§ **What needs to be done**:
Copy each line below in which the string "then" appears.

§ **Data block**:

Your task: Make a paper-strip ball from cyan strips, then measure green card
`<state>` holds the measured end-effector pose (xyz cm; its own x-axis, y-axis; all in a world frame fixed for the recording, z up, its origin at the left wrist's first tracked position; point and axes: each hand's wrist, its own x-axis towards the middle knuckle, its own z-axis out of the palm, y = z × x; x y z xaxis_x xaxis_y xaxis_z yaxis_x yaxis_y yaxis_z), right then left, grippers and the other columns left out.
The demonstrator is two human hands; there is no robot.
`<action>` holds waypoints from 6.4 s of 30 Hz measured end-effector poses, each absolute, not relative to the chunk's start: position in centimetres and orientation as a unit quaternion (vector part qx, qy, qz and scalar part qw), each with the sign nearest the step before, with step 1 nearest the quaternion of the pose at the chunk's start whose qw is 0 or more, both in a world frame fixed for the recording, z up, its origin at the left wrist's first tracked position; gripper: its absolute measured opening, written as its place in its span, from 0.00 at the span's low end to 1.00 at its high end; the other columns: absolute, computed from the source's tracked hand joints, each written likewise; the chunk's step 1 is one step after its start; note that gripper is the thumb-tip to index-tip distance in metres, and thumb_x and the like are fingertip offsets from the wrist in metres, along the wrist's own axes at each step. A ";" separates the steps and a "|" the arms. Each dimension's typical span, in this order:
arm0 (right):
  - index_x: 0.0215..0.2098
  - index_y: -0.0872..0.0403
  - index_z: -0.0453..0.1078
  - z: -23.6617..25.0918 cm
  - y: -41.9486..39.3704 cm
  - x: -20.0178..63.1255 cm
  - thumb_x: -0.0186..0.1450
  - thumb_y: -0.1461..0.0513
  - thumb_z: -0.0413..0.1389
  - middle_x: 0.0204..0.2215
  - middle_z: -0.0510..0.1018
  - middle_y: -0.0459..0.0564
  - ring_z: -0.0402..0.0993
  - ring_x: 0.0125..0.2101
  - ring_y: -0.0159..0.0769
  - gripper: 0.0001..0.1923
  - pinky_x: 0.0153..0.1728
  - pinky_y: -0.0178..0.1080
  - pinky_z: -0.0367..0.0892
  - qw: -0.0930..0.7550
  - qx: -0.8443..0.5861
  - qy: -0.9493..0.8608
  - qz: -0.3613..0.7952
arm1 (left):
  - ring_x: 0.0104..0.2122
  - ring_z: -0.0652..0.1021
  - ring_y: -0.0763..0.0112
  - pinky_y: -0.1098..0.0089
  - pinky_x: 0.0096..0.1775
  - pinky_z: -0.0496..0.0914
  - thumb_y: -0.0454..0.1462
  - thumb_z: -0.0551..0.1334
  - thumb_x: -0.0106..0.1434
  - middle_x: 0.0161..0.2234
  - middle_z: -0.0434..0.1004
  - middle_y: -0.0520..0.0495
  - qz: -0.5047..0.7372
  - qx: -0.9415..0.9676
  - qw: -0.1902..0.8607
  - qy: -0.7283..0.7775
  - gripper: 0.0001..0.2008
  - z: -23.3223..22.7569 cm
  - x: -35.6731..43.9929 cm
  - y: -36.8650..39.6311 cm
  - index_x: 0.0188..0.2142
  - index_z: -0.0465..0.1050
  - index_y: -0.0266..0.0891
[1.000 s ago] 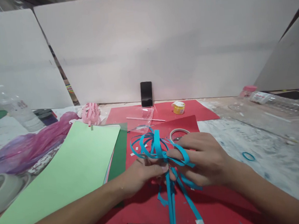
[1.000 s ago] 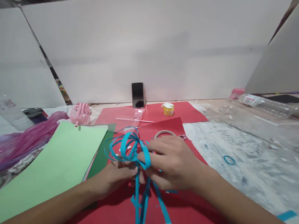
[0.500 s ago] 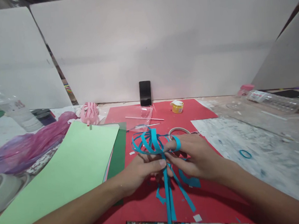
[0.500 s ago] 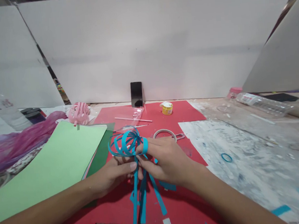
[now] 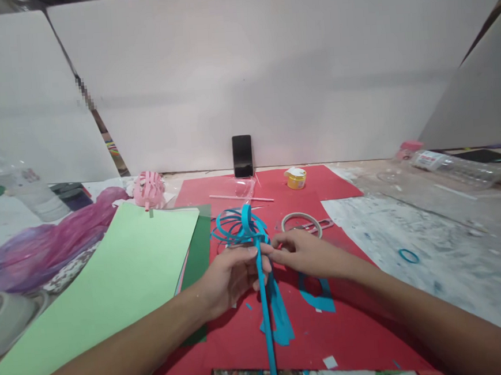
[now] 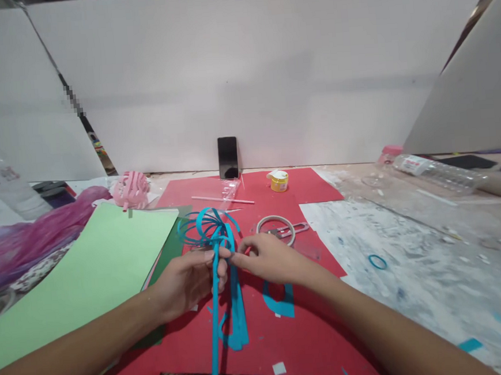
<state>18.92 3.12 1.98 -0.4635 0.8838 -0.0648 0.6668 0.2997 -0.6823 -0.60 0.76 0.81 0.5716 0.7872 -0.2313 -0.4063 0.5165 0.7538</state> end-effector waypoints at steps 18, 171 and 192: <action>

§ **Answer to this task**:
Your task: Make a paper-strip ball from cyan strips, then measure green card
`<state>` holds the measured end-effector pose (xyz cm; its own x-axis, y-axis; all in a world frame fixed for the recording, z up, its origin at the left wrist's first tracked position; point and axes: each hand's wrist, its own x-axis towards the middle knuckle, its own z-axis out of the palm, y = z × x; x y z xaxis_x xaxis_y xaxis_z yaxis_x yaxis_y yaxis_z), right then left, grippers and the other columns left out.

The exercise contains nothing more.